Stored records
━━━━━━━━━━━━━━━━━━━━━━━━━━━━━━
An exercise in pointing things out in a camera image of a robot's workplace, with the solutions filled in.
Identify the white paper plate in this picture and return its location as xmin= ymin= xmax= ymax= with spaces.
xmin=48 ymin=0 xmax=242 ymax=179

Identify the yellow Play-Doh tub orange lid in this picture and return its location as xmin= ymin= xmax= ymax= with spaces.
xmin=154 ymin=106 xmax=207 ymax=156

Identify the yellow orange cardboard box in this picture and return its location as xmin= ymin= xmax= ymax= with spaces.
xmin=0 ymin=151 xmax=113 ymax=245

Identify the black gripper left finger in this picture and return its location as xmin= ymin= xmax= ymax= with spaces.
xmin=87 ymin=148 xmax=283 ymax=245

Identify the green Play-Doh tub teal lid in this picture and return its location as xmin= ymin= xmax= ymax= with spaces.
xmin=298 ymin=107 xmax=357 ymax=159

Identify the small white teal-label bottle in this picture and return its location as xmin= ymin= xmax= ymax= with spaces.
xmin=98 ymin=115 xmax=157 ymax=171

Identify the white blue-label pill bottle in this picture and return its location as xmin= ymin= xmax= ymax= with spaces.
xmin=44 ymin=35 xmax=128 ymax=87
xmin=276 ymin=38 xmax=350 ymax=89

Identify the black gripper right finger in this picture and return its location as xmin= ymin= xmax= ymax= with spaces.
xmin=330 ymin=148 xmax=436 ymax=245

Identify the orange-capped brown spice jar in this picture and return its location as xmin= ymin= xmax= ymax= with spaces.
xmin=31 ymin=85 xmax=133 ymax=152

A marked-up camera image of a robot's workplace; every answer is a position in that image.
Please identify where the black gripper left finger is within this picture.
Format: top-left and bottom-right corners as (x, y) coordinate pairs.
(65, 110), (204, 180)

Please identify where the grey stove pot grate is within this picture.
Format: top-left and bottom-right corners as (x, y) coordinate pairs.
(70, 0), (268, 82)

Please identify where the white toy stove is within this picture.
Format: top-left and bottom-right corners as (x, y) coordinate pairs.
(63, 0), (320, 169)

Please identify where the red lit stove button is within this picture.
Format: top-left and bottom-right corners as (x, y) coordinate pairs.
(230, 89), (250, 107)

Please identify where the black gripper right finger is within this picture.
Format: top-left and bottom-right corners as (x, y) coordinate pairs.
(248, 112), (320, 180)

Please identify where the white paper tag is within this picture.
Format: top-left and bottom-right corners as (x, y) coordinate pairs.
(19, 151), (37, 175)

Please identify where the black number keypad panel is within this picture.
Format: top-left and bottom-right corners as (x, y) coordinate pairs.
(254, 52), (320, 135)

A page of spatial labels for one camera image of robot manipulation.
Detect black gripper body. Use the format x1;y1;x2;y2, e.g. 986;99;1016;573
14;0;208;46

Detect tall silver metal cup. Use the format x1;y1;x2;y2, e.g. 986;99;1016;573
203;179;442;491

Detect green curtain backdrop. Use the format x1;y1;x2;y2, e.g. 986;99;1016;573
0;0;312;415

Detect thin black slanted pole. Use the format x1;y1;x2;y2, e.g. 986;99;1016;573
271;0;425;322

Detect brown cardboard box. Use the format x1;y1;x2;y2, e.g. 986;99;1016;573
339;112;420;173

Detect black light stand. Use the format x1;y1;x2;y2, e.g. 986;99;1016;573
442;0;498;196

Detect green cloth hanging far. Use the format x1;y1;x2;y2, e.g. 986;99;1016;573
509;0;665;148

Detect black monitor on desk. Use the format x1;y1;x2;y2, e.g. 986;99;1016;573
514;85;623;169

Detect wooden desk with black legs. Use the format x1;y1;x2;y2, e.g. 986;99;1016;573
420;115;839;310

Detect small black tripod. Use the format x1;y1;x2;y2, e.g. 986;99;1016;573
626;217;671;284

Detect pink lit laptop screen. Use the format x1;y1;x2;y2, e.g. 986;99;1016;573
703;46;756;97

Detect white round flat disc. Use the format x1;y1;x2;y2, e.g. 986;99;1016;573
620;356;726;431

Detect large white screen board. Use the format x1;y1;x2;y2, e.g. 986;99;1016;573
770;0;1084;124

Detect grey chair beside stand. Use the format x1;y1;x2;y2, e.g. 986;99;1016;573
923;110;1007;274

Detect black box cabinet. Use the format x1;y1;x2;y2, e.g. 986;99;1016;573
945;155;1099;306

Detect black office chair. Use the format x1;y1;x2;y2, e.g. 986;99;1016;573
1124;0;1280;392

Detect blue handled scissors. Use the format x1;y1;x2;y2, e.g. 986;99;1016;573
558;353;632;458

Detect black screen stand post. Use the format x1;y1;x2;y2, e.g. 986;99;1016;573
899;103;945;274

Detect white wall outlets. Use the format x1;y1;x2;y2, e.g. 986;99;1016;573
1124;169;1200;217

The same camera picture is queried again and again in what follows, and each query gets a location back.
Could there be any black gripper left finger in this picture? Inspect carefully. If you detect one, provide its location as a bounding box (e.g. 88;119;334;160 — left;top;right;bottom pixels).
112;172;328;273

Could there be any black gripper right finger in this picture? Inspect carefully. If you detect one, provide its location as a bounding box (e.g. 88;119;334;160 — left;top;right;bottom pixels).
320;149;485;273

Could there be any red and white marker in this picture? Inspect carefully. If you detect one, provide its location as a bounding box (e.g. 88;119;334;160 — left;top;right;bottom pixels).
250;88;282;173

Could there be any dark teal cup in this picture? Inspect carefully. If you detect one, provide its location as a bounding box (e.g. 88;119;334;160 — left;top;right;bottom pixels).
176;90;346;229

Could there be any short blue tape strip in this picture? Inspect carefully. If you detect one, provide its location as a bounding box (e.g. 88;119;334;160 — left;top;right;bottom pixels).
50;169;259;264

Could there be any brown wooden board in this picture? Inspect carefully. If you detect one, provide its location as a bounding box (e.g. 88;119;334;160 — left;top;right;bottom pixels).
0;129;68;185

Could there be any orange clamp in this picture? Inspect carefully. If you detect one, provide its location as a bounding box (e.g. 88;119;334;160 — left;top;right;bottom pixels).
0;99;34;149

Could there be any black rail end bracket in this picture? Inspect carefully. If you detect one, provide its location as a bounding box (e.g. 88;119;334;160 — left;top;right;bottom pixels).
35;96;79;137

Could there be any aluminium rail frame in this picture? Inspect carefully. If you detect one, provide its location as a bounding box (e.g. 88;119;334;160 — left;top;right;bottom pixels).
━━━━━━━━━━━━━━━━━━━━━━━━━━━━━━
Return the full data, every line of it, with nothing altered.

An exercise in pointing things out in a camera image of a robot's workplace, with the solutions filled in.
Identify the white paper plate in this picture and return its location as xmin= ymin= xmax= ymax= with spaces.
xmin=48 ymin=0 xmax=242 ymax=179

Identify the yellow Play-Doh tub orange lid in this picture and return its location as xmin= ymin= xmax= ymax= with spaces.
xmin=154 ymin=106 xmax=207 ymax=156

Identify the yellow orange cardboard box in this picture and return its location as xmin= ymin= xmax= ymax= with spaces.
xmin=0 ymin=151 xmax=113 ymax=245

Identify the black gripper left finger in this picture and return its location as xmin= ymin= xmax= ymax= with spaces.
xmin=87 ymin=148 xmax=283 ymax=245

Identify the green Play-Doh tub teal lid in this picture and return its location as xmin= ymin= xmax= ymax= with spaces.
xmin=298 ymin=107 xmax=357 ymax=159

Identify the small white teal-label bottle in this picture and return its location as xmin= ymin= xmax= ymax= with spaces.
xmin=98 ymin=115 xmax=157 ymax=171

Identify the white blue-label pill bottle in this picture and return its location as xmin= ymin= xmax= ymax= with spaces.
xmin=44 ymin=35 xmax=128 ymax=87
xmin=276 ymin=38 xmax=350 ymax=89

Identify the black gripper right finger in this picture and return its location as xmin= ymin= xmax= ymax= with spaces.
xmin=330 ymin=148 xmax=436 ymax=245

Identify the orange-capped brown spice jar in this picture and return its location as xmin= ymin= xmax= ymax= with spaces.
xmin=31 ymin=85 xmax=133 ymax=152

A marked-up camera image of a robot's workplace; every answer is a position in that image.
Please identify where the black gripper left finger is within this picture.
Format: top-left and bottom-right corners as (x, y) coordinate pairs.
(65, 110), (204, 180)

Please identify where the grey stove pot grate is within this picture.
Format: top-left and bottom-right corners as (x, y) coordinate pairs.
(70, 0), (268, 82)

Please identify where the white toy stove is within this picture.
Format: top-left and bottom-right corners as (x, y) coordinate pairs.
(63, 0), (320, 169)

Please identify where the red lit stove button is within this picture.
Format: top-left and bottom-right corners as (x, y) coordinate pairs.
(230, 89), (250, 107)

Please identify where the black gripper right finger is within this picture.
Format: top-left and bottom-right corners as (x, y) coordinate pairs.
(248, 112), (320, 180)

Please identify where the white paper tag is within this picture.
Format: top-left and bottom-right corners as (x, y) coordinate pairs.
(19, 151), (37, 175)

Please identify where the black number keypad panel is within this picture.
Format: top-left and bottom-right corners as (x, y) coordinate pairs.
(254, 52), (320, 135)

A page of spatial labels for one camera image of robot manipulation.
Detect black gripper body. Use the format x1;y1;x2;y2, e.g. 986;99;1016;573
14;0;208;46

Detect tall silver metal cup. Use the format x1;y1;x2;y2, e.g. 986;99;1016;573
203;179;442;491

Detect green curtain backdrop. Use the format x1;y1;x2;y2, e.g. 986;99;1016;573
0;0;312;415

Detect thin black slanted pole. Use the format x1;y1;x2;y2, e.g. 986;99;1016;573
271;0;425;322

Detect brown cardboard box. Use the format x1;y1;x2;y2, e.g. 986;99;1016;573
339;112;420;173

Detect black light stand. Use the format x1;y1;x2;y2, e.g. 986;99;1016;573
442;0;498;196

Detect green cloth hanging far. Use the format x1;y1;x2;y2, e.g. 986;99;1016;573
509;0;665;148

Detect black monitor on desk. Use the format x1;y1;x2;y2, e.g. 986;99;1016;573
514;85;623;169

Detect wooden desk with black legs. Use the format x1;y1;x2;y2, e.g. 986;99;1016;573
420;115;839;310

Detect small black tripod. Use the format x1;y1;x2;y2, e.g. 986;99;1016;573
626;217;671;284

Detect pink lit laptop screen. Use the format x1;y1;x2;y2, e.g. 986;99;1016;573
703;46;756;97

Detect white round flat disc. Use the format x1;y1;x2;y2, e.g. 986;99;1016;573
620;356;726;431

Detect large white screen board. Use the format x1;y1;x2;y2, e.g. 986;99;1016;573
770;0;1084;124

Detect grey chair beside stand. Use the format x1;y1;x2;y2, e.g. 986;99;1016;573
923;110;1007;274

Detect black box cabinet. Use the format x1;y1;x2;y2, e.g. 986;99;1016;573
945;155;1099;306

Detect black office chair. Use the format x1;y1;x2;y2, e.g. 986;99;1016;573
1124;0;1280;392

Detect blue handled scissors. Use the format x1;y1;x2;y2, e.g. 986;99;1016;573
558;353;632;458

Detect black screen stand post. Use the format x1;y1;x2;y2, e.g. 986;99;1016;573
899;103;945;274

Detect white wall outlets. Use the format x1;y1;x2;y2, e.g. 986;99;1016;573
1124;169;1200;217

The same camera picture is queried again and again in what follows, and each query gets a location back.
Could there be any black gripper left finger in this picture? Inspect carefully. If you detect one, provide its location as a bounding box (e.g. 88;119;334;160 — left;top;right;bottom pixels).
112;172;328;273

Could there be any black gripper right finger in this picture? Inspect carefully. If you detect one, provide its location as a bounding box (e.g. 88;119;334;160 — left;top;right;bottom pixels).
320;149;485;273

Could there be any red and white marker in this picture? Inspect carefully. If you detect one, provide its location as a bounding box (e.g. 88;119;334;160 — left;top;right;bottom pixels).
250;88;282;173

Could there be any dark teal cup in this picture? Inspect carefully. If you detect one, provide its location as a bounding box (e.g. 88;119;334;160 — left;top;right;bottom pixels).
176;90;346;229

Could there be any short blue tape strip in this picture? Inspect carefully. If you detect one, provide its location as a bounding box (e.g. 88;119;334;160 — left;top;right;bottom pixels).
50;169;259;264

Could there be any brown wooden board in this picture? Inspect carefully. If you detect one, provide its location as a bounding box (e.g. 88;119;334;160 — left;top;right;bottom pixels).
0;129;68;185

Could there be any orange clamp in this picture? Inspect carefully. If you detect one, provide its location as a bounding box (e.g. 88;119;334;160 — left;top;right;bottom pixels).
0;99;34;149

Could there be any black rail end bracket in this picture? Inspect carefully. If you detect one, provide its location as a bounding box (e.g. 88;119;334;160 — left;top;right;bottom pixels).
35;96;79;137

Could there be any aluminium rail frame in this picture? Inspect carefully. If you detect one, provide its location as a bounding box (e.g. 88;119;334;160 — left;top;right;bottom pixels).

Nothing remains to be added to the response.